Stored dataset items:
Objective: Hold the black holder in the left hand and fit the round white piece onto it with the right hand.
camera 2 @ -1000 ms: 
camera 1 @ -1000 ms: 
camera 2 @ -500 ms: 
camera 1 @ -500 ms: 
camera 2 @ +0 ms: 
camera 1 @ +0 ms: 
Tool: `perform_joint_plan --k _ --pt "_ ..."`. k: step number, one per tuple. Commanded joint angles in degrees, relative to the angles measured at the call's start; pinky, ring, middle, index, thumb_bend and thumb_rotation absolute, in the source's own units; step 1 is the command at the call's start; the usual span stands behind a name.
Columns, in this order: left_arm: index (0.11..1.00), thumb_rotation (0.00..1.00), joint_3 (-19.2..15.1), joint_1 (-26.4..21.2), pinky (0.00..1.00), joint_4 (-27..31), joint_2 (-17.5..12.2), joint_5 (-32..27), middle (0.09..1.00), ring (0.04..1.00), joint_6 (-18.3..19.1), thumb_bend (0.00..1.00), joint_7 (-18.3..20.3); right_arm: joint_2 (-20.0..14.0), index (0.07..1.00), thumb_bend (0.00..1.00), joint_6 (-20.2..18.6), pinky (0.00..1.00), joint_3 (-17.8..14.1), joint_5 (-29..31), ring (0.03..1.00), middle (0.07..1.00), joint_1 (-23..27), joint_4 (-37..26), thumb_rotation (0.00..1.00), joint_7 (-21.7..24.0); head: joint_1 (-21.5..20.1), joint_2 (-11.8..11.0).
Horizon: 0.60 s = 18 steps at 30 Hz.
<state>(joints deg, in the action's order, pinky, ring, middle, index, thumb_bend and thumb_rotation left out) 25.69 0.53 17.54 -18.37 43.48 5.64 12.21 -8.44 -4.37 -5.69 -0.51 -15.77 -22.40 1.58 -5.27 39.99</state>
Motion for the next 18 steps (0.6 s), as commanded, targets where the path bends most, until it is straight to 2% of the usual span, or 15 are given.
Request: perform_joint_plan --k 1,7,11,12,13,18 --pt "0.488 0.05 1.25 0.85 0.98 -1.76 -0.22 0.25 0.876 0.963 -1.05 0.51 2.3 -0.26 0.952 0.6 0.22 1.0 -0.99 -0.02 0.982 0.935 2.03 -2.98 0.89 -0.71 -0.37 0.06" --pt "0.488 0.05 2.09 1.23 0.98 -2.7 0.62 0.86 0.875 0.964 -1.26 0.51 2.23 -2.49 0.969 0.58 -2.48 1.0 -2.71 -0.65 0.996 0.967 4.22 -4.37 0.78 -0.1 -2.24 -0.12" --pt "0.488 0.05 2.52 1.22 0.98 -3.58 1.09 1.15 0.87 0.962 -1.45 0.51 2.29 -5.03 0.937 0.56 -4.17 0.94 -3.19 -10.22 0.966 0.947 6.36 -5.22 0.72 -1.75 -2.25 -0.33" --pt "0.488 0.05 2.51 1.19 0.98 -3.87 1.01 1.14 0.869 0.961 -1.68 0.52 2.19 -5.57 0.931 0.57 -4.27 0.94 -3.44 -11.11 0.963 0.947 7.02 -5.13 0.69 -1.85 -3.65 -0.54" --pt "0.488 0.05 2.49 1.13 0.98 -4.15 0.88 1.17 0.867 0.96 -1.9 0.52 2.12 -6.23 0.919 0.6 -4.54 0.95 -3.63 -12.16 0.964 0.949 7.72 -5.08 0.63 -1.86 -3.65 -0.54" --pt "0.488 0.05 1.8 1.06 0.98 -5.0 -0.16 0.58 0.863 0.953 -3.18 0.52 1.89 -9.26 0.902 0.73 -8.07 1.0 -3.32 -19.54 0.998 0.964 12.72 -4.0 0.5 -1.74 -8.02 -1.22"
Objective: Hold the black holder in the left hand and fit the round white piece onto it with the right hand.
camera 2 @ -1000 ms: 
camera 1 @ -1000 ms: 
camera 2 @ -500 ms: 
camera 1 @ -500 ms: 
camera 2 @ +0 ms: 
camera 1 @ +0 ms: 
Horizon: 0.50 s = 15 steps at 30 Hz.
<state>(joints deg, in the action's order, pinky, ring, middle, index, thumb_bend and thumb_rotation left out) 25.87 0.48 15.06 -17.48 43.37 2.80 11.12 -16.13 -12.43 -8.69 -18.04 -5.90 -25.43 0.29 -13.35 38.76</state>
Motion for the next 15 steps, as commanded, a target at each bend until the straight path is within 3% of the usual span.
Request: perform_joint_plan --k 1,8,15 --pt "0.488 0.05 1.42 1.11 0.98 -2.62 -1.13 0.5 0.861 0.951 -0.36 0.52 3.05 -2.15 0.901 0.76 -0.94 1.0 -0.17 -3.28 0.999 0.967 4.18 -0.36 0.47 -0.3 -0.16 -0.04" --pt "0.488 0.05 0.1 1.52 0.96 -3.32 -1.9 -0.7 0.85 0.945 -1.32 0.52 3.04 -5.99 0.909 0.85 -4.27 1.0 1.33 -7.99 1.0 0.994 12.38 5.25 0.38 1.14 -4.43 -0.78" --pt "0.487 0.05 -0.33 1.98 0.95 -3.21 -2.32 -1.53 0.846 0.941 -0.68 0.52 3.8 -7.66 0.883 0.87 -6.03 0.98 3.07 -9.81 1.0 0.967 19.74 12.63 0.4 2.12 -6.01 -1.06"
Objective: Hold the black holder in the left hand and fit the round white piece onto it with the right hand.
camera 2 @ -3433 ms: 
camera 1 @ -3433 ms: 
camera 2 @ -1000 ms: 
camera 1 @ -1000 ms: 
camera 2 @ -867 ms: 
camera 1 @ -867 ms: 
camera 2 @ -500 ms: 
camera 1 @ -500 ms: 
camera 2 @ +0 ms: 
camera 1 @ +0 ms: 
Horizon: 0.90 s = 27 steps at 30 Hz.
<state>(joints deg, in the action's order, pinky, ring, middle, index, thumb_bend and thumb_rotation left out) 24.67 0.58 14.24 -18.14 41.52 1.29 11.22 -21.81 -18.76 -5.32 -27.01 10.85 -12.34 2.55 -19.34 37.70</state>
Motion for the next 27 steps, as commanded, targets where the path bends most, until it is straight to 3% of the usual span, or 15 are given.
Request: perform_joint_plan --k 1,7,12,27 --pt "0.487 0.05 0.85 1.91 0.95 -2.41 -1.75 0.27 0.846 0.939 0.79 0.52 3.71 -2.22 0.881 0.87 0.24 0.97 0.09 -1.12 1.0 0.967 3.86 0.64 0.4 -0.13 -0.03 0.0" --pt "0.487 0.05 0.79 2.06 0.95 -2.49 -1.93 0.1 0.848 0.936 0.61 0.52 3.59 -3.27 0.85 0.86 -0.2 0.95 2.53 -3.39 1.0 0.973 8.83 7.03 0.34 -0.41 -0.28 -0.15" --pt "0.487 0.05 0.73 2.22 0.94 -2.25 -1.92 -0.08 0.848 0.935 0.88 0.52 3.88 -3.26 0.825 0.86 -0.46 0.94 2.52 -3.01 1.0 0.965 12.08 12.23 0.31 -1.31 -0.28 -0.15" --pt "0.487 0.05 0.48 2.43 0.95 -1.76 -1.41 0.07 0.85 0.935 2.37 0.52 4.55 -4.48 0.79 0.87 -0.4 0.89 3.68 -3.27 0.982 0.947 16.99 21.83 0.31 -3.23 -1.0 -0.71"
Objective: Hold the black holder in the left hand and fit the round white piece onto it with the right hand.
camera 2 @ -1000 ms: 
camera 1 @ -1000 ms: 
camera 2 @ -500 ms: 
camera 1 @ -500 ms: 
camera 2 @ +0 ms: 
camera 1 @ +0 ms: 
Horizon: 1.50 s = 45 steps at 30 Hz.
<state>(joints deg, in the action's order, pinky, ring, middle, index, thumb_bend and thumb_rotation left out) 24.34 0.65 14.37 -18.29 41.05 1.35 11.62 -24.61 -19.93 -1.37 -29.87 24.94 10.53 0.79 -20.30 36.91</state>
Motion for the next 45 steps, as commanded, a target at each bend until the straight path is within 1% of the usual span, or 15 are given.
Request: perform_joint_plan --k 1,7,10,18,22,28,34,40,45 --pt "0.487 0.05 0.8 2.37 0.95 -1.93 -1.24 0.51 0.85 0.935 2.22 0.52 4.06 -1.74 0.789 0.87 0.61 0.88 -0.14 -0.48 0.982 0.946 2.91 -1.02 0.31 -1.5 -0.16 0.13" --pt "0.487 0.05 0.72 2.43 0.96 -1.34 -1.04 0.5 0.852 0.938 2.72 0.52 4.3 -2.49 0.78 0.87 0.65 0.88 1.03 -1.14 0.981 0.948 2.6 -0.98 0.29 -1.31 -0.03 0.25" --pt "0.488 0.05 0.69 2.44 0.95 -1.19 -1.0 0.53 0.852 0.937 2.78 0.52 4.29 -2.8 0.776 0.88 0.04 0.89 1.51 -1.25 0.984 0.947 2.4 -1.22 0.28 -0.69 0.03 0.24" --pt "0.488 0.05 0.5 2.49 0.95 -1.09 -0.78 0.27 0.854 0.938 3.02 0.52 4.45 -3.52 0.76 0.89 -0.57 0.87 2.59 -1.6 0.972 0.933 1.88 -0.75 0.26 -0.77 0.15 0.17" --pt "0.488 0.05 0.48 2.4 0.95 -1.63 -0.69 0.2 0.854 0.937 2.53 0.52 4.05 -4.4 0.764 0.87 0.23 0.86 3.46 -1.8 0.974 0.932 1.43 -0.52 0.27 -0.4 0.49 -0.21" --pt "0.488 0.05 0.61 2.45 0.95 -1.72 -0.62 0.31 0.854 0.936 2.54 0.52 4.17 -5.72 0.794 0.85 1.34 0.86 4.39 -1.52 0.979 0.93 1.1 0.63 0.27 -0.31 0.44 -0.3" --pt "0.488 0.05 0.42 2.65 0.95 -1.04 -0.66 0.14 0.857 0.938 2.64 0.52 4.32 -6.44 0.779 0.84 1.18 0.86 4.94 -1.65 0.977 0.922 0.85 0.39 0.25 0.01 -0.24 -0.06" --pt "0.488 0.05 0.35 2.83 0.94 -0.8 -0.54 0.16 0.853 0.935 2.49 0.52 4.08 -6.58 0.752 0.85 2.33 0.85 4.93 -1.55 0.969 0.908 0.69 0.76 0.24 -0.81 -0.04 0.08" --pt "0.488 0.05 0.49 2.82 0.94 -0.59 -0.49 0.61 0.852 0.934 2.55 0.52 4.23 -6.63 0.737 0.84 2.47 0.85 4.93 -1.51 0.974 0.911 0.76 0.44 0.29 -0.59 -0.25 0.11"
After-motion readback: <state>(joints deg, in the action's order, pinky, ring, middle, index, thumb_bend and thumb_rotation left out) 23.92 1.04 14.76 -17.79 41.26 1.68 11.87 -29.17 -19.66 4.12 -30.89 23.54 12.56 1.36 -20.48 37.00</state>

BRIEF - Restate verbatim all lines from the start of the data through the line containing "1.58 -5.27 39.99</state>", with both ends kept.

RESPONSE TO THIS TASK -
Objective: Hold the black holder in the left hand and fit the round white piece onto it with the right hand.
camera 2 @ -1000 ms: 
camera 1 @ -1000 ms: 
camera 2 @ -500 ms: 
camera 1 @ -500 ms: 
camera 2 @ +0 ms: 
camera 1 @ +0 ms: 
Tool: `perform_joint_plan --k _ --pt "_ ..."`. k: step number, one per tuple. Commanded joint angles in degrees, relative to the angles measured at the call's start; pinky, ring, middle, index, thumb_bend and thumb_rotation absolute, in the source's own units; step 1 is the command at the call's start; the usual span stands behind a name.
Columns, in this order: left_arm: index (0.11..1.00), thumb_rotation (0.00..1.00), joint_3 (-19.2..15.1), joint_1 (-26.4..21.2), pinky (0.00..1.00), joint_4 (-27..31), joint_2 (-17.5..12.2), joint_5 (-32..27), middle (0.09..1.00), ring (0.04..1.00), joint_6 (-18.3..19.1), thumb_bend (0.00..1.00), joint_7 (-18.3..20.3); right_arm: joint_2 (-20.0..14.0), index (0.07..1.00), thumb_bend (0.00..1.00), joint_6 (-20.2..18.6), pinky (0.00..1.00), joint_3 (-17.8..14.1), joint_5 (-29..31), ring (0.03..1.00), middle (0.07..1.00), joint_1 (-23..27), joint_4 (-37..26), thumb_rotation (0.00..1.00), joint_7 (-21.7..24.0); head: joint_1 (-21.5..20.1), joint_2 (-11.8..11.0).
Horizon: 0.60 s = 18 steps at 30 Hz.
<state>(joints deg, in the action's order, pinky, ring, middle, index, thumb_bend and thumb_rotation left out) 25.69 0.53 17.54 -18.37 43.48 5.64 12.21 -8.44 -4.37 -5.69 -0.51 -15.77 -22.40 1.58 -5.27 39.99</state>

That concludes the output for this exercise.